[Given entries]:
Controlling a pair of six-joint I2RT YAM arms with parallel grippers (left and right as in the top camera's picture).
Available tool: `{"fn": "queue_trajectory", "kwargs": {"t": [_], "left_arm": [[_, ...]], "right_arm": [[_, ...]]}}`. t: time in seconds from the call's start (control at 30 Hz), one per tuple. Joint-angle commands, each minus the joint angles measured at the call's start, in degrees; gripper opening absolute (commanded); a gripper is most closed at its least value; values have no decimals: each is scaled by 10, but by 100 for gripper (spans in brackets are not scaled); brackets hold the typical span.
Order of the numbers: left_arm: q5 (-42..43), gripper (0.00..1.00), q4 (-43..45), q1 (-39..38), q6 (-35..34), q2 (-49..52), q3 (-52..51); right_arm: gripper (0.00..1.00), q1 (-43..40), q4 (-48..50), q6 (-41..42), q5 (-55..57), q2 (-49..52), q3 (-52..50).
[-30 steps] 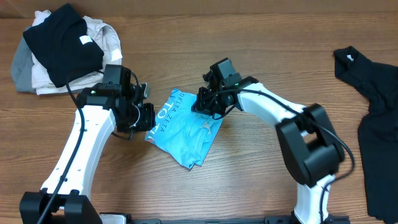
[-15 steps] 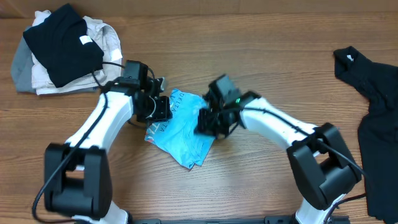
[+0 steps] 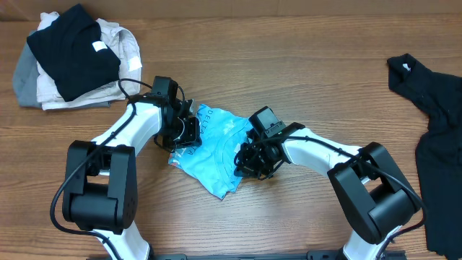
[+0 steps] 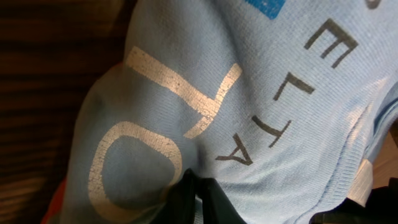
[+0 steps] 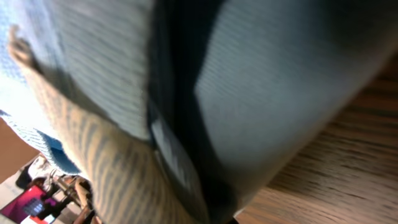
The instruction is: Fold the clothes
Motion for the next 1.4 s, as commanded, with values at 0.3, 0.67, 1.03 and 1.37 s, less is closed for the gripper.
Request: {"fn": "queue_trajectory", "kwargs": {"t": [0.3, 0.67, 1.03, 1.37], "left_arm": [[-82, 12, -10, -3, -40, -130, 15], [-14, 23, 143, -34, -40, -95, 15], [-14, 26, 244, -53, -51, 19, 16], [-171, 35, 278, -29, -72, 59, 21]], "right_arm": [[4, -21, -15, -7, 137, -160, -10], [4, -19, 85, -21, 85, -122, -14], [4, -9, 101, -4, 73, -19, -15], [4, -5, 53, 35, 109, -17, -15]]}}
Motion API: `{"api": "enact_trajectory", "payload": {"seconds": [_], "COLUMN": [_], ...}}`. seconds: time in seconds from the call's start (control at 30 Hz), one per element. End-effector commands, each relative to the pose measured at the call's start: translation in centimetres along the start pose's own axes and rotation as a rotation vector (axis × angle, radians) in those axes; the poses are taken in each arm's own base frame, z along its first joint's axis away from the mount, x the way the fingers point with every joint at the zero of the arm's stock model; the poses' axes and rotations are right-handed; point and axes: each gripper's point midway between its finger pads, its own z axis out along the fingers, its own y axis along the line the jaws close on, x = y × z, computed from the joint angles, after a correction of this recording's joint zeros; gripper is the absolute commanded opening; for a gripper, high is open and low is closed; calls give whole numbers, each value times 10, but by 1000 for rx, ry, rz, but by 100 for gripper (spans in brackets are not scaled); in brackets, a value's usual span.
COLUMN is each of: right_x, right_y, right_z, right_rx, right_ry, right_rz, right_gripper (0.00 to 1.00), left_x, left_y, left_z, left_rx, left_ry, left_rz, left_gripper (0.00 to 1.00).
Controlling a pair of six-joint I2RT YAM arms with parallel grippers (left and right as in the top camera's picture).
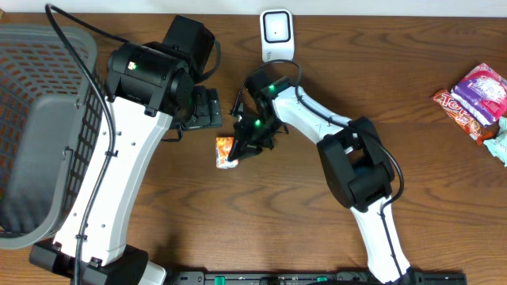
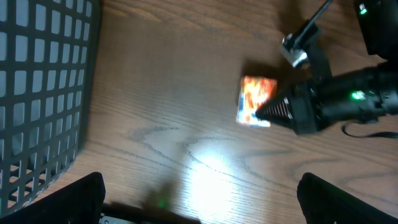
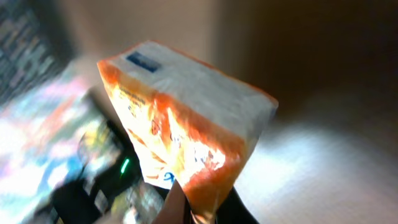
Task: Scan the item barcode
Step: 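Lift the orange pack and hold it against the white scanner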
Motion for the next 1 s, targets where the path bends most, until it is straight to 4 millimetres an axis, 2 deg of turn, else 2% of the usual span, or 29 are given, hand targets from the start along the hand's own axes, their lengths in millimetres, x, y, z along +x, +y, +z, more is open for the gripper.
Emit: {"api": "enact_trajectory", "payload": {"seconds": [0.0,0.1,0.27,0.37,0.47,0.6,0.67,0.73,0.77,0.83,0.87,0.9,0.97], "right_x": [7,18,55,69,73,67,59,49,43,30,26,20,6], "right_y": [29,14,-12,-12,-12,-15,-20,-36,-50,-96,-106,-112,-109], "right_z": [-24,-40,-57,-65,-66,-64,-63,-62,-63,-79,-89,-101,-121], "right_rx": [-291,-275,-197,-216,-216,-203,-172,-81,7,319,411,489,570], "right_ry": [-16,-7,101,138,150,134,120,110,103,61,41,14,-44], "right_rz": [-276,-293,-341,-348,-354,-360,-296,-179,-93,119,157,165,143], "right_gripper": [1,1,1,1,1,1,1,1,1,1,1,1,1], "left_x": [9,9,9,9,9,9,9,9,9,9,9,9,9], "left_y": [7,7,7,7,7,7,7,7,7,7,7,7,7], "left_z": [-2,-2,-2,-2,-2,-2,-2,-2,-2,-2,-2,-2,-2], "left_rx": [-22,-22,-22,-22,-22,-22,-22,-22,-22,-22,-22,-22,-22], "left_ry": [34,34,34,34,34,34,34,34,34,34,34,34,34], "left_rz": [1,1,1,1,1,1,1,1,1,1,1,1,1], "left_gripper": [98,98,98,98,98,98,98,98,98,98,98,98,98]}}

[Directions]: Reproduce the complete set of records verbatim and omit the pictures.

[Exercise response]:
Controlling a pair of six-joint I2RT YAM arms with parallel grippers (left and right as in the top camera's picture).
Available tool: `{"fn": "queue_trajectory", "kwargs": {"t": [_], "left_arm": [[_, ...]], "right_arm": [[_, ...]]}}`. t: time in seconds from the call's start (control at 30 Hz), one per tuple. Joint-angle commands, each minus the joint angles measured at the call's start, in degrees; gripper opening absolute (commanded); a gripper is most closed at its least value; values have no decimals: each is scaled by 10, but by 100 for gripper (spans in brackets are not scaled); brackets hold the typical span.
Order of the numbers: left_arm: q5 (-42..43), gripper (0.00..1.00), q4 (-43..45), q1 (-39..38), q6 (-35..34), q2 (-49..52), q3 (-52..51); right_arm: gripper (0.00..1.00), q1 (-43..40), q4 (-48..50), q6 (-41..42), q5 (-55..57), q2 (-49..52), q3 (-52..50).
[-30 steps] 
[-15 steps] 
[+0 steps] 
[+0 steps] 
[+0 steps] 
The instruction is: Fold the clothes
Motion for the next 1.4 s, as commanded, with values at 0.3, 0.67, 1.03 and 1.37 s, less is closed for the gripper.
Request: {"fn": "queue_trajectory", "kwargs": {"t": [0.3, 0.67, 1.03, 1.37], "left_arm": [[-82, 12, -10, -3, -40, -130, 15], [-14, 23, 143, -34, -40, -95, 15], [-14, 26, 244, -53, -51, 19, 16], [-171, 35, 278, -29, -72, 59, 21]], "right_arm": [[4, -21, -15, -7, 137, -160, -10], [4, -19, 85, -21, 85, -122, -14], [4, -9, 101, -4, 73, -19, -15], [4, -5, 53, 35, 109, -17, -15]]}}
Motion API: `{"api": "enact_trajectory", "payload": {"seconds": [_], "COLUMN": [_], ...}}`. seconds: time in seconds from the call's start (control at 30 Hz), one per element. End-effector commands, each relative to the pose measured at the call's start: translation in centimetres along the start pose's own axes and rotation as a rotation vector (axis × angle, radians) in those axes; the poses are taken in each arm's own base frame, z along its first joint's axis away from the mount, x the way the fingers point with every joint at the zero of the arm's stock model; the poses' axes and rotations are right-handed; point and axes: each gripper's point midway between its finger pads, its own z axis out along the fingers, its own y axis along the line the jaws close on, x = y × z, computed from the joint angles, after a correction of this recording's joint zeros; gripper is the absolute commanded opening; for a gripper, high is open and low is closed; calls give whole numbers, each value times 10, but by 1000 for rx, ry, rz, but by 100 for gripper (spans in brackets are not scaled); in brackets, a value's usual span.
COLUMN is each of: right_x, right_y, right_z, right_rx, right_ry, right_rz, right_gripper (0.00 to 1.00), left_x, left_y, left_z, left_rx, left_ry, left_rz, left_gripper (0.00 to 1.00).
Controlling a pair of six-joint I2RT YAM arms with parallel grippers (left and right as in the top camera's picture).
Task: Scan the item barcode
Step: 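Lift the orange pack and hold it against the white scanner
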Motion for the next 1 s, targets where the path bends most, until it is straight to 4 millimetres an axis, 2 deg of turn, else 2% of the usual span, or 29 are given, hand targets from the start along the hand's own axes, their lengths in millimetres, x, y, z along +x, +y, +z, more is open for the gripper.
Emit: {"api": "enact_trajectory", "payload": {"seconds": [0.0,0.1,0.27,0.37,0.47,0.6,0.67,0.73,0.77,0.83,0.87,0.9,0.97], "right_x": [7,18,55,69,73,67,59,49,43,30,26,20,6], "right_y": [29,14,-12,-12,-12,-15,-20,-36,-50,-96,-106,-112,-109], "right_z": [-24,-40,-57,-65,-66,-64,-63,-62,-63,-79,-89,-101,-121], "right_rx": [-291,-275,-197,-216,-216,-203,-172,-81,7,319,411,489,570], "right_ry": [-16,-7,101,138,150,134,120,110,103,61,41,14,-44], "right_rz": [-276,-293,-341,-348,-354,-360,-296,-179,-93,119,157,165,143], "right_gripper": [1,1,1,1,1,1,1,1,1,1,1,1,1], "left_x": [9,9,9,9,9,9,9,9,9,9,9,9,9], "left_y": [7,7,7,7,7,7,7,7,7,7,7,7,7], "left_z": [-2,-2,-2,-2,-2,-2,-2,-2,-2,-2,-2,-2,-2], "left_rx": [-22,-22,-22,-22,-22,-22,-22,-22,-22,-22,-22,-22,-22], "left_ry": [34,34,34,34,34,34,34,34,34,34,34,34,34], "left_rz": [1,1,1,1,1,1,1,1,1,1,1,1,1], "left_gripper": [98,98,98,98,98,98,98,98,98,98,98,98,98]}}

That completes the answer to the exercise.